## Task goal
Return the lines below that carry the word "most".

### Records to process

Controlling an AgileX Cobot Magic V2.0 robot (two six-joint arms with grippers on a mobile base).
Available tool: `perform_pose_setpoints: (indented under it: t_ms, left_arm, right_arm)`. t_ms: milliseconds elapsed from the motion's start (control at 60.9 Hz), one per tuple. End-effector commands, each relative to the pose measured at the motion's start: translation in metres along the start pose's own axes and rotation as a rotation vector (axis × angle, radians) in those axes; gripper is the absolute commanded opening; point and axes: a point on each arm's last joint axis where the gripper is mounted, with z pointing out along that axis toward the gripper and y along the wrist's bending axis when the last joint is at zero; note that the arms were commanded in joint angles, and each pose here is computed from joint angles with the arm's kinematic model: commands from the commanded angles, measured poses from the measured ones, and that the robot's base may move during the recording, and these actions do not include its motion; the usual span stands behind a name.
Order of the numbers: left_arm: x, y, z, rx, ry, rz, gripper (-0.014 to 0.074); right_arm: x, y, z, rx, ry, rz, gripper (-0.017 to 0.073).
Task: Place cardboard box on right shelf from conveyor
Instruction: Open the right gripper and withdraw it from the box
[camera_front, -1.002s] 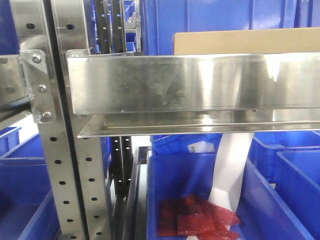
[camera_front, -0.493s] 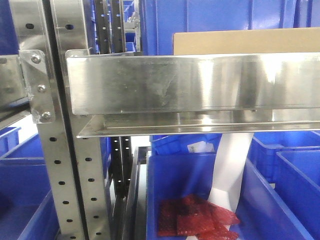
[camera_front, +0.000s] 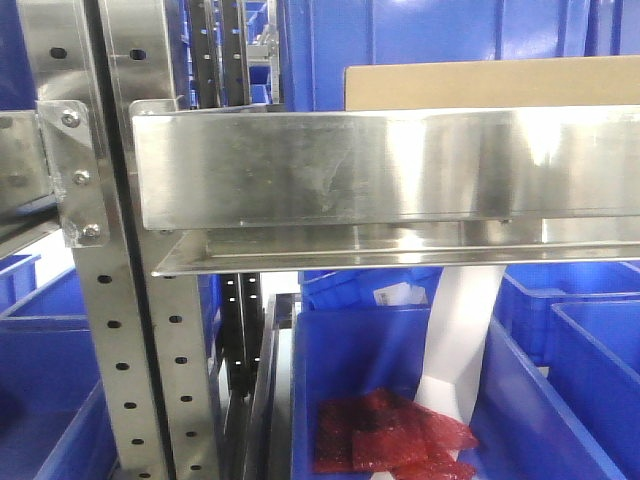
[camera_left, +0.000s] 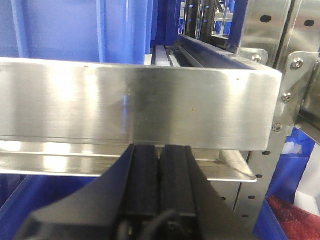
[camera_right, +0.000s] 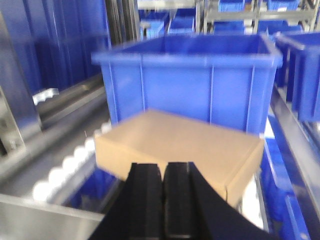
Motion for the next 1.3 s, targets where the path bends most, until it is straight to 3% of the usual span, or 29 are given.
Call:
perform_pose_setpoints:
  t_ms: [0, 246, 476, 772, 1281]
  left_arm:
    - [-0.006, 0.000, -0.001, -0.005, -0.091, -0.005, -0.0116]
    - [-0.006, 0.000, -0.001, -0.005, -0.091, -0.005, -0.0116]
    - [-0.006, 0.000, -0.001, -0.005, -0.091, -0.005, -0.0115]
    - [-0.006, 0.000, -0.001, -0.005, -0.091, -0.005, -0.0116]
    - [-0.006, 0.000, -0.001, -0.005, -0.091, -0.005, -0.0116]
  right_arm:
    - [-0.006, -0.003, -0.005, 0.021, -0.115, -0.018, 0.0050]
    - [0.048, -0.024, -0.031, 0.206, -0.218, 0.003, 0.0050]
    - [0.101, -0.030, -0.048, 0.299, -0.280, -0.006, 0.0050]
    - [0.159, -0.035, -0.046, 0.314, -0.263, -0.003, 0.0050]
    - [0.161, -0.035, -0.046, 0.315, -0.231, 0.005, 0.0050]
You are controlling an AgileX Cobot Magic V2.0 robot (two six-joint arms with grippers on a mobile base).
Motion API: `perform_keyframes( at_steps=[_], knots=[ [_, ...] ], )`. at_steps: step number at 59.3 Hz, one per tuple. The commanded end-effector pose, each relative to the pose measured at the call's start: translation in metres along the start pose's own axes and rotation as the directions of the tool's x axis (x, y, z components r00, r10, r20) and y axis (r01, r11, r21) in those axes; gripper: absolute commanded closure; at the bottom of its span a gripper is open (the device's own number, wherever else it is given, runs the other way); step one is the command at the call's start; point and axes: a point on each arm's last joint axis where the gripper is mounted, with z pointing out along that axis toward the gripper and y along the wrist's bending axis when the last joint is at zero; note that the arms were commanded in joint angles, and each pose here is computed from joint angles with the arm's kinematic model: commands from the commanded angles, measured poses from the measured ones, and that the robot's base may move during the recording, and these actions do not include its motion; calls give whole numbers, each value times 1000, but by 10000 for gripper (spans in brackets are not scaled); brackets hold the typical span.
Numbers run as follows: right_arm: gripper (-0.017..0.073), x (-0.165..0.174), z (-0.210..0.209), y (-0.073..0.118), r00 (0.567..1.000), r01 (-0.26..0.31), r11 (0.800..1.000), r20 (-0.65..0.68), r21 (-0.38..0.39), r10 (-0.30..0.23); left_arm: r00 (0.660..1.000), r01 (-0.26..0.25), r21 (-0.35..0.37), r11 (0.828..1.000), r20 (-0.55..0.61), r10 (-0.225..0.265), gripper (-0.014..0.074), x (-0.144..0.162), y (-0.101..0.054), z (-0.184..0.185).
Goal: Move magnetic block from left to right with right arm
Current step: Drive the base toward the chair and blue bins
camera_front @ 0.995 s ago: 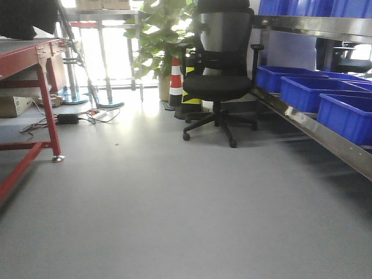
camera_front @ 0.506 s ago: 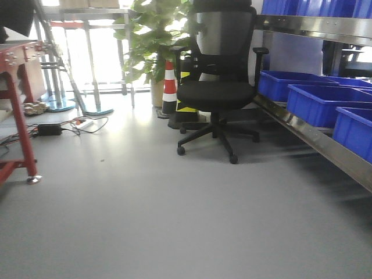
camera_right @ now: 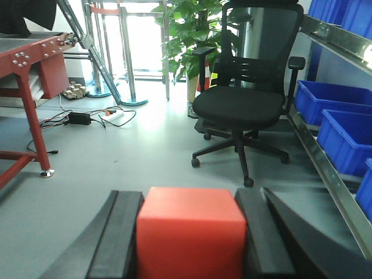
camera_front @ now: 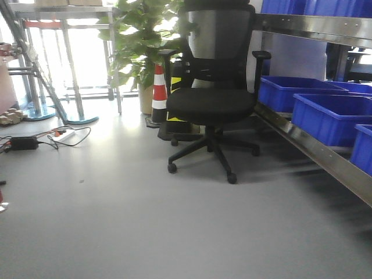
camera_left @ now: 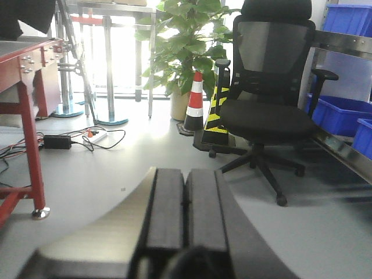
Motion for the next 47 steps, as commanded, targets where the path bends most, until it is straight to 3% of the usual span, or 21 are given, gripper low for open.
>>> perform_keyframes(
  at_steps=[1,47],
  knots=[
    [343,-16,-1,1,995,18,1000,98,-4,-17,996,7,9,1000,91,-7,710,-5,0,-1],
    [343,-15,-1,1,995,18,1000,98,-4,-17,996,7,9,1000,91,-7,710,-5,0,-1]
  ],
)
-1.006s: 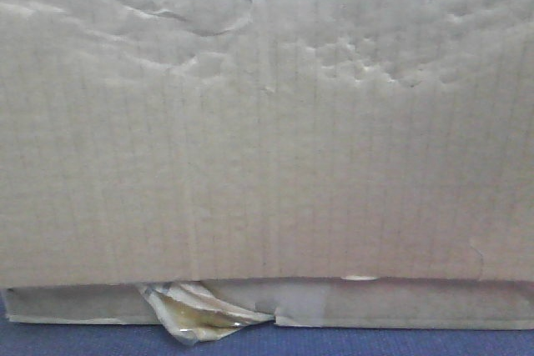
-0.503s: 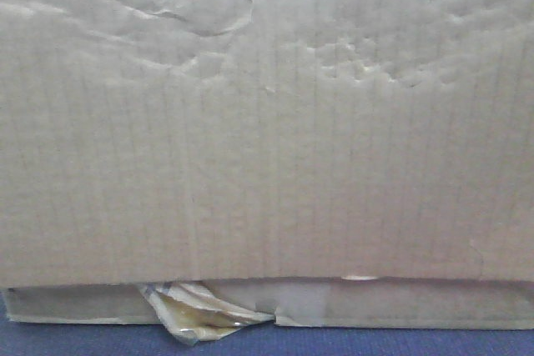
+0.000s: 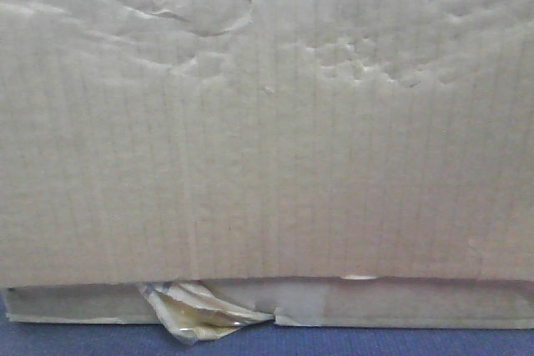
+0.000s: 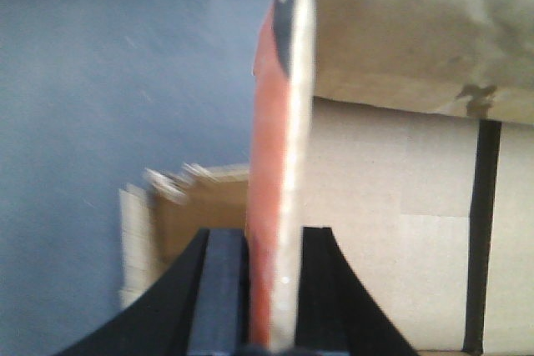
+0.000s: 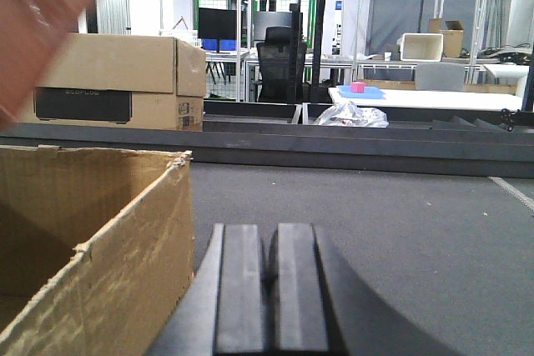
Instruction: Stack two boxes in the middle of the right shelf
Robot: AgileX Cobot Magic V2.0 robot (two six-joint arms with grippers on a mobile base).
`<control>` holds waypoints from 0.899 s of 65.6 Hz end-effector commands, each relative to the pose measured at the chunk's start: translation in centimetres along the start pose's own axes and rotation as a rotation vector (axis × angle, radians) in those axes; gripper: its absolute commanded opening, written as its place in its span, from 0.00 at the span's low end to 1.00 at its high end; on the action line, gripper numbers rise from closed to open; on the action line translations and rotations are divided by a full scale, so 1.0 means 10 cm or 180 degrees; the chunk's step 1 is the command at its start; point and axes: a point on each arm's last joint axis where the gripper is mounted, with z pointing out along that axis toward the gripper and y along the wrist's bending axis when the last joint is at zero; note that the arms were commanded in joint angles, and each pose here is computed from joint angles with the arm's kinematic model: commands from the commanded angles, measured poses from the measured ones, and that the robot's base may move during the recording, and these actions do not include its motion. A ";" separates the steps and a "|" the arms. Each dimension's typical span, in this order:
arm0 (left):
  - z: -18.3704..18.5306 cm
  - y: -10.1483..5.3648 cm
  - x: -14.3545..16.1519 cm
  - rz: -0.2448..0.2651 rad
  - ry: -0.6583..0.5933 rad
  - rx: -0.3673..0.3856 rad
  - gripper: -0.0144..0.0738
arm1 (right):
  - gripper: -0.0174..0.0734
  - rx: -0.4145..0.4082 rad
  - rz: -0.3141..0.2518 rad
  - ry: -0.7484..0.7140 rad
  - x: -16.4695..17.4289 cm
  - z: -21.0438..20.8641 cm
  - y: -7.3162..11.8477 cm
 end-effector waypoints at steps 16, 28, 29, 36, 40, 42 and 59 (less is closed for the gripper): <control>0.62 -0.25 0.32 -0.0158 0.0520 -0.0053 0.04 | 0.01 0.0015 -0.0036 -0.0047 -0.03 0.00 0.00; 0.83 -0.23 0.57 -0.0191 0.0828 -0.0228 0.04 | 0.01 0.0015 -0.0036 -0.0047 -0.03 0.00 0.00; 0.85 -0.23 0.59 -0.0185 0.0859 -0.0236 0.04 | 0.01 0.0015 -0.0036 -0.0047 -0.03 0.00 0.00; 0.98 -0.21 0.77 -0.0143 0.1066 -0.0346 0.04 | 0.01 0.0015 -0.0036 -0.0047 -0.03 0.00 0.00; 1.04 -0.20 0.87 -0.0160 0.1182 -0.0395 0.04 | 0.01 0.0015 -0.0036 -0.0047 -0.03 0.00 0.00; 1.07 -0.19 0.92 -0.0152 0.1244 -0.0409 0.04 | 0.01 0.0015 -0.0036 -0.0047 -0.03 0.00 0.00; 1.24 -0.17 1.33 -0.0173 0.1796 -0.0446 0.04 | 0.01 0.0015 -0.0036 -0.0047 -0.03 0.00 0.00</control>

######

## Result of this task
Motion for the next 1.3 s, targets where the path bends most, until it is straight to 3% of the usual span, or 29 are given.
Motion for the next 47 steps, as commanded, targets where the path bends most, until it is straight to 3% of the usual span, or 21 are given, gripper low for open.

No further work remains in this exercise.